One of the benefits of being a local journalist for 50 years is that you have the opportunity to see the many people who make a positive difference in our local communities. Sometimes, these people are in the spotlight, but in many other instances they are also doing their good deeds behind the scenes.

Earlier this spring, Jackson lost one of its most committed and most loved and respected citizens – Thomas Michael “Butch” Aldrich. Aldrich, a longtime Jackson Police Department (JPD), officer died unexpectedly on May 23 at the age of 69. Although he retired some years ago, he never retired from giving back to the police department and community he loved. Just weeks before his death, he worked a long day volunteering his time to help oversee the Jackson County Trout Festival.

Butch and I were contemporaries in that he graduated in 1971 from Jackson High School and myself two years later. Consequently, I was around to see firsthand the many good things he did in and for Jackson. He achieved his dream of being a police officer as a young man and served as a much beloved and respected officer with the JPD for 33-½ years. His wide and deep knowledge of the community, his zeal to protect and serve the citizens, his common sense, his people skills, and his innate ability to judge people (both good and bad) served him well when he was wearing the badge. In a job where you often have to be a tough guy, Butch was able to keep smiling and retain his good nature.

Aldrich rose to the rank of sergeant and in his later years became a much-admired mentor to some of the younger officers, as was evidenced by their heartfelt comments they made after his death. He was both popular and effective as a school resource officer at Jackson High School (JHS) and became a friend and valued colleague to both staff members and students alike on the JHS campus.
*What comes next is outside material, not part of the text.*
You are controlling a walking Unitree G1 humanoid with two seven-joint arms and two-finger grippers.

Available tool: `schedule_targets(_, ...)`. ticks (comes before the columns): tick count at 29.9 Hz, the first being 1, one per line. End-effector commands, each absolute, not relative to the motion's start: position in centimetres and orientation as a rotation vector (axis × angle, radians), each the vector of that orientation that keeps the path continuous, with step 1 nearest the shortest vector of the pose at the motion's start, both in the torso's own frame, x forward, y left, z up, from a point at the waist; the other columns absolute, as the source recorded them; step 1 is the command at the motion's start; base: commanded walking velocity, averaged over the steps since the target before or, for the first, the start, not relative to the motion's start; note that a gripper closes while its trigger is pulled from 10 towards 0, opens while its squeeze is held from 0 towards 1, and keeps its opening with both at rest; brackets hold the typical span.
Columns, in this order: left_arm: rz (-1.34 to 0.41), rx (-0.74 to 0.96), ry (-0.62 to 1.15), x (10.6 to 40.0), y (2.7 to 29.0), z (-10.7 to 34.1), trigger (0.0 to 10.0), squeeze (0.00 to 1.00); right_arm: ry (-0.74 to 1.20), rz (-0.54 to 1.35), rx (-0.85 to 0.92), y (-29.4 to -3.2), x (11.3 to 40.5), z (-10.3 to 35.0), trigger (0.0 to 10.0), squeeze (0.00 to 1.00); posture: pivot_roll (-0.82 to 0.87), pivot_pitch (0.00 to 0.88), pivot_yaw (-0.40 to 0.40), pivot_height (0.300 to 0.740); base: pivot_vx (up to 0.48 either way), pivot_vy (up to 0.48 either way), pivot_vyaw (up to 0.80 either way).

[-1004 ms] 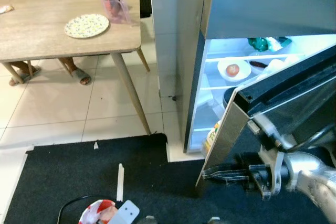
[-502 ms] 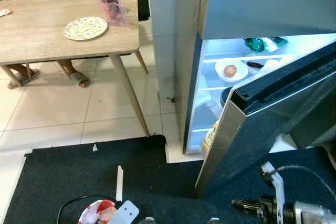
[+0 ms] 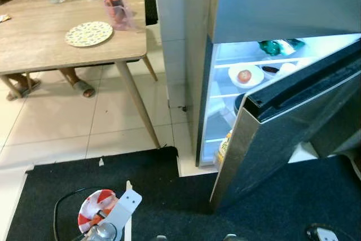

After working hours and even after retirement from JPD, he found plenty of time to give back to his law enforcement profession and the community. As a member of the Jackson Fraternal Order of Police (FOP), he was a longtime organizer and mainstay of the Jackson Trout Festival and he also spearheaded the local Shop With a Cop program, which had the noble aim of providing school clothes for children of needy families. He was also a longtime “Red Shirt,” the well-known local nickname for the Apple Festival Committee members. He was president for two consecutive years and served on the Committee for approximately 35 years.

Sometimes, police officers, by the nature of their work, are not always popular people in the community. Butch was certainly an exception; when he ran for Jackson City Council in 2017, he was easily elected in a contested race.

On a personal level, I can attest firsthand to Butch’s investigative abilities. In the early 1990s, my wife, Pam, and I were shocked and terrified when a stray bullet struck our home in the middle of the night with the bullet actually making it through the bedroom wall, ricocheting off a nightstand and landing next to the bed where we were sleeping. There were no suspects or witnesses and it appeared likely that we would never know who or why someone did this awful thing. Butch, who was school resource officer at the time, took it upon himself to investigate the matter. He talked to a lot of people, angling for information and any tip which might help his investigation.

His efforts paid off as the information he gathered led to the identification of a young man who had committed the crime. As it turned out, the shooter was under the influence of either alcohol or drugs and was reportedly firing aimlessly at a stop sign near our house. I will have to say his aim was way off, but that was his story. He was later convicted in court and paid for what he did. It was a big load off the mind of the Wilsons that we knew who was responsible and how the bullet was randomly fired in our direction. The case was solved because a police officer wouldn’t cast aside and forget a seemingly hopeless, dead-end case. My guess is that he solved many other cases over the years by simply not giving up and going the extra mile.

Without a doubt, Butch Aldrich was one of Jackson’s Finest, and we will miss him tremendously.